## Instructions for the task
Set down, please, exactly the lines below that run from the line with "left gripper body visible" to the line with "black right gripper finger", both lines included.

## Information shown

[Start of Attachment]

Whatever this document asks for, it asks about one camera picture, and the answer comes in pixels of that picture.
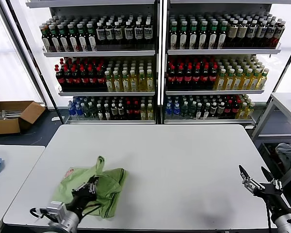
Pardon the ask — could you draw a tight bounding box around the dark tea bottle green cap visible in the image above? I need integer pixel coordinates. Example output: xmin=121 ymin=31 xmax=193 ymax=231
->
xmin=198 ymin=20 xmax=210 ymax=50
xmin=59 ymin=23 xmax=71 ymax=52
xmin=179 ymin=20 xmax=189 ymax=50
xmin=68 ymin=22 xmax=80 ymax=52
xmin=78 ymin=22 xmax=89 ymax=52
xmin=169 ymin=20 xmax=179 ymax=50
xmin=87 ymin=22 xmax=98 ymax=51
xmin=49 ymin=23 xmax=62 ymax=52
xmin=41 ymin=23 xmax=53 ymax=52
xmin=189 ymin=20 xmax=199 ymax=50
xmin=208 ymin=20 xmax=219 ymax=50
xmin=217 ymin=20 xmax=229 ymax=50

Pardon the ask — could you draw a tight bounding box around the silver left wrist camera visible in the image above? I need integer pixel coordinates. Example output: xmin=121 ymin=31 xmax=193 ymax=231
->
xmin=46 ymin=200 xmax=66 ymax=221

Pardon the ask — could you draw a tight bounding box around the grey metal frame table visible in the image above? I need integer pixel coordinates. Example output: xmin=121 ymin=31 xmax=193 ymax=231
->
xmin=251 ymin=92 xmax=291 ymax=190

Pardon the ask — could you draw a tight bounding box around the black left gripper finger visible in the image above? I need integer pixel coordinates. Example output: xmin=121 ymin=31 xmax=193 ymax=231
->
xmin=72 ymin=176 xmax=95 ymax=195
xmin=89 ymin=177 xmax=99 ymax=194

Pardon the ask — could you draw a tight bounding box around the red-capped cola bottle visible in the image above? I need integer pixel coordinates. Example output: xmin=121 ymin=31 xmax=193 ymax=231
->
xmin=210 ymin=64 xmax=220 ymax=88
xmin=193 ymin=64 xmax=202 ymax=88
xmin=55 ymin=67 xmax=66 ymax=92
xmin=125 ymin=100 xmax=133 ymax=120
xmin=176 ymin=64 xmax=185 ymax=88
xmin=63 ymin=67 xmax=74 ymax=92
xmin=232 ymin=100 xmax=241 ymax=119
xmin=80 ymin=67 xmax=90 ymax=92
xmin=225 ymin=100 xmax=233 ymax=119
xmin=88 ymin=66 xmax=98 ymax=92
xmin=71 ymin=67 xmax=82 ymax=92
xmin=184 ymin=64 xmax=194 ymax=88
xmin=201 ymin=64 xmax=211 ymax=88
xmin=133 ymin=100 xmax=141 ymax=120
xmin=167 ymin=64 xmax=177 ymax=88
xmin=97 ymin=66 xmax=106 ymax=92

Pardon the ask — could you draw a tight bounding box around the grey blue clothes pile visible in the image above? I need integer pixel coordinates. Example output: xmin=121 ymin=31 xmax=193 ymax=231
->
xmin=275 ymin=143 xmax=291 ymax=171

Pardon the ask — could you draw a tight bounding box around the dark bottle beige label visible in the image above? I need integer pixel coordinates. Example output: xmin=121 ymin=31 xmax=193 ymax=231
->
xmin=227 ymin=19 xmax=240 ymax=48
xmin=237 ymin=19 xmax=249 ymax=48

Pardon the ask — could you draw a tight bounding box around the black metal frame pole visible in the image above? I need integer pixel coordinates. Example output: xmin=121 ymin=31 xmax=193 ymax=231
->
xmin=253 ymin=36 xmax=291 ymax=129
xmin=4 ymin=0 xmax=65 ymax=122

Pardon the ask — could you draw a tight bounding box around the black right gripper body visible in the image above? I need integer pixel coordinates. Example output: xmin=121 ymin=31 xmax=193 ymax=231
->
xmin=254 ymin=183 xmax=291 ymax=218

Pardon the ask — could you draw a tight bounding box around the grey metal parts bundle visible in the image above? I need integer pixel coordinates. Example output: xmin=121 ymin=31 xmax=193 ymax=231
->
xmin=1 ymin=109 xmax=25 ymax=120

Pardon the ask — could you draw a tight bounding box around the dark bottle white blue label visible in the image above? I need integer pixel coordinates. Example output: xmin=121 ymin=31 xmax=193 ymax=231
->
xmin=273 ymin=20 xmax=287 ymax=49
xmin=256 ymin=19 xmax=269 ymax=48
xmin=265 ymin=19 xmax=278 ymax=48
xmin=114 ymin=20 xmax=124 ymax=46
xmin=96 ymin=21 xmax=107 ymax=46
xmin=247 ymin=19 xmax=259 ymax=48
xmin=105 ymin=21 xmax=115 ymax=46
xmin=134 ymin=20 xmax=144 ymax=45
xmin=144 ymin=20 xmax=154 ymax=45
xmin=125 ymin=20 xmax=134 ymax=46

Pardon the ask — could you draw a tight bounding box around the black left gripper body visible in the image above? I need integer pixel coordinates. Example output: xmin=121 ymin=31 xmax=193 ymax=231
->
xmin=66 ymin=186 xmax=98 ymax=217

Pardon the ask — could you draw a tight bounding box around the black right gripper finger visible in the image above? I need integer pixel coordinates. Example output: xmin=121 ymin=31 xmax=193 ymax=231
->
xmin=239 ymin=165 xmax=261 ymax=193
xmin=260 ymin=166 xmax=285 ymax=193

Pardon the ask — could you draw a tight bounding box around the light green polo shirt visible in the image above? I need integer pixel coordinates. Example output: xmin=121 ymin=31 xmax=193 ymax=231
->
xmin=52 ymin=155 xmax=129 ymax=219

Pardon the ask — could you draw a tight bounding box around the open brown cardboard box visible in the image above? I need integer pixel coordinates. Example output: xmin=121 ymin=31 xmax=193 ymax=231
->
xmin=0 ymin=100 xmax=47 ymax=135

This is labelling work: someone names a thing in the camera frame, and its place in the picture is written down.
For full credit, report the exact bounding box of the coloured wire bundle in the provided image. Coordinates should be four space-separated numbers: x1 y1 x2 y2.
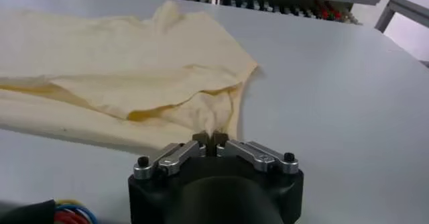
53 198 99 224

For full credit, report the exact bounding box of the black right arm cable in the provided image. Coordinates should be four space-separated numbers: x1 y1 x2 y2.
0 199 57 224

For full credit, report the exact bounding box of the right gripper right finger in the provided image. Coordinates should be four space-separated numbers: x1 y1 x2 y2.
212 131 300 174

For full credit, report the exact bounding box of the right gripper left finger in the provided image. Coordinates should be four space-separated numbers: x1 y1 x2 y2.
133 130 212 180

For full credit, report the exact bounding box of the pale yellow t-shirt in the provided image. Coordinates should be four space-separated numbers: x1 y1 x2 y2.
0 0 259 152

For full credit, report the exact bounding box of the white table with grey legs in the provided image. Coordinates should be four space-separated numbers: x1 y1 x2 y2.
374 0 429 34

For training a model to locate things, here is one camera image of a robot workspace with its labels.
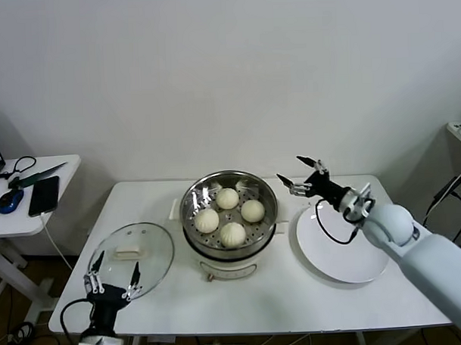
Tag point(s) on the white side table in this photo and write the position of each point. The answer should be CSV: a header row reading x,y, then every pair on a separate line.
x,y
12,225

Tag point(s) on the round glass pot lid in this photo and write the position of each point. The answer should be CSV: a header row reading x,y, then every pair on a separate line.
x,y
161,250

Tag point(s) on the black smartphone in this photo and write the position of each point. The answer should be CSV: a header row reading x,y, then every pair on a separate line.
x,y
44,196

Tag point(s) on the blue computer mouse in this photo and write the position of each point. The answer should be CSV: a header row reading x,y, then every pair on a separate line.
x,y
10,201

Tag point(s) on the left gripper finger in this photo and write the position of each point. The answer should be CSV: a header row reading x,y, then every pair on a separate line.
x,y
94,270
135,276

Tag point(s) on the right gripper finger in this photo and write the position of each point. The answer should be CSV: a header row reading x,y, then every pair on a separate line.
x,y
313,165
293,186

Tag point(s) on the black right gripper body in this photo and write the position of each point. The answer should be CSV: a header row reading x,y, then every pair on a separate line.
x,y
325,186

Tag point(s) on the white round plate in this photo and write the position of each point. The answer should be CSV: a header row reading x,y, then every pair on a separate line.
x,y
332,260

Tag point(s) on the stainless steel steamer basket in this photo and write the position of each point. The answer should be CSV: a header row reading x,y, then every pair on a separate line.
x,y
267,205

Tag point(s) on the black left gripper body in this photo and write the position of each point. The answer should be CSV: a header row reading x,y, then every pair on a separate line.
x,y
106,298

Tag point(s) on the green blade knife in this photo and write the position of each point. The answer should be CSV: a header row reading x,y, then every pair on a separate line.
x,y
32,179

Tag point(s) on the white electric cooker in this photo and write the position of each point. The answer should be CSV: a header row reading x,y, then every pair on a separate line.
x,y
226,267

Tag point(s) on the white steamed baozi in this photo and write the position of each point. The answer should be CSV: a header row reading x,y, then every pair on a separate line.
x,y
206,220
232,234
227,198
252,210

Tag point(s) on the white side desk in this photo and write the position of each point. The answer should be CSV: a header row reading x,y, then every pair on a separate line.
x,y
458,140

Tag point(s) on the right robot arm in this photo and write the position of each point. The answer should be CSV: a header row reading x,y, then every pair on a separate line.
x,y
427,264

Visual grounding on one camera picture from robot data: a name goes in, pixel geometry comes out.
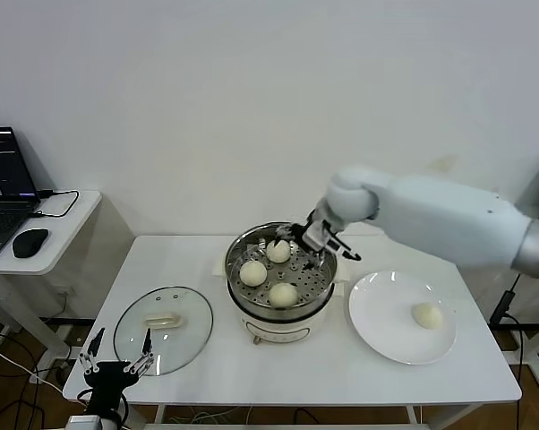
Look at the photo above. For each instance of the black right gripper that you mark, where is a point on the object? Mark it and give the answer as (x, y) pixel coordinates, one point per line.
(316, 237)

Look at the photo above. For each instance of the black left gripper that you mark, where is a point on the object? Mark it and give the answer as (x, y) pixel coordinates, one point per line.
(108, 380)

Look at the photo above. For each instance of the white steamed baozi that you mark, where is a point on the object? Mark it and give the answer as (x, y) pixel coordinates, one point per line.
(278, 251)
(427, 315)
(253, 273)
(283, 295)

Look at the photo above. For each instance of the round glass pot lid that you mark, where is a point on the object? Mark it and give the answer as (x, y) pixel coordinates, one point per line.
(180, 340)

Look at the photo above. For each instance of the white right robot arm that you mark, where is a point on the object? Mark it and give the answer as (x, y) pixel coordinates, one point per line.
(430, 219)

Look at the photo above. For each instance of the stainless steel steamer basket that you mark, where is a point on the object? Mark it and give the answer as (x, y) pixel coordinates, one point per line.
(310, 277)

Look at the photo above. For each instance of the cream electric cooking pot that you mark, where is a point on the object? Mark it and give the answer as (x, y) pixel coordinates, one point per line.
(287, 331)

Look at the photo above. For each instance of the white round plate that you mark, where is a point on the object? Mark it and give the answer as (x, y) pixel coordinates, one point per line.
(386, 322)

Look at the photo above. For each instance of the white side table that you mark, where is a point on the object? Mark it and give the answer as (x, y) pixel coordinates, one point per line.
(72, 233)
(538, 349)

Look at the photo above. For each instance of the black computer mouse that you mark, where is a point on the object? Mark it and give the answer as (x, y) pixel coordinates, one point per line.
(30, 243)

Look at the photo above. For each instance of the black laptop with keyboard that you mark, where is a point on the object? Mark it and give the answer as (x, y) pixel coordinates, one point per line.
(5, 170)

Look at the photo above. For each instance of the white wall socket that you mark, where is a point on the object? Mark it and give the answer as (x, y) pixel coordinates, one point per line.
(65, 294)

[End of Attachment]

## Result for this task
Pardon the ask — could you draw a tight bounding box around the black left gripper body visible in the image above? I need integer pixel coordinates. Example output: xmin=121 ymin=31 xmax=193 ymax=231
->
xmin=66 ymin=186 xmax=98 ymax=217

Pardon the ask — could you draw a tight bounding box around the black right gripper finger visible in the image above? I need integer pixel coordinates. Example output: xmin=121 ymin=31 xmax=193 ymax=231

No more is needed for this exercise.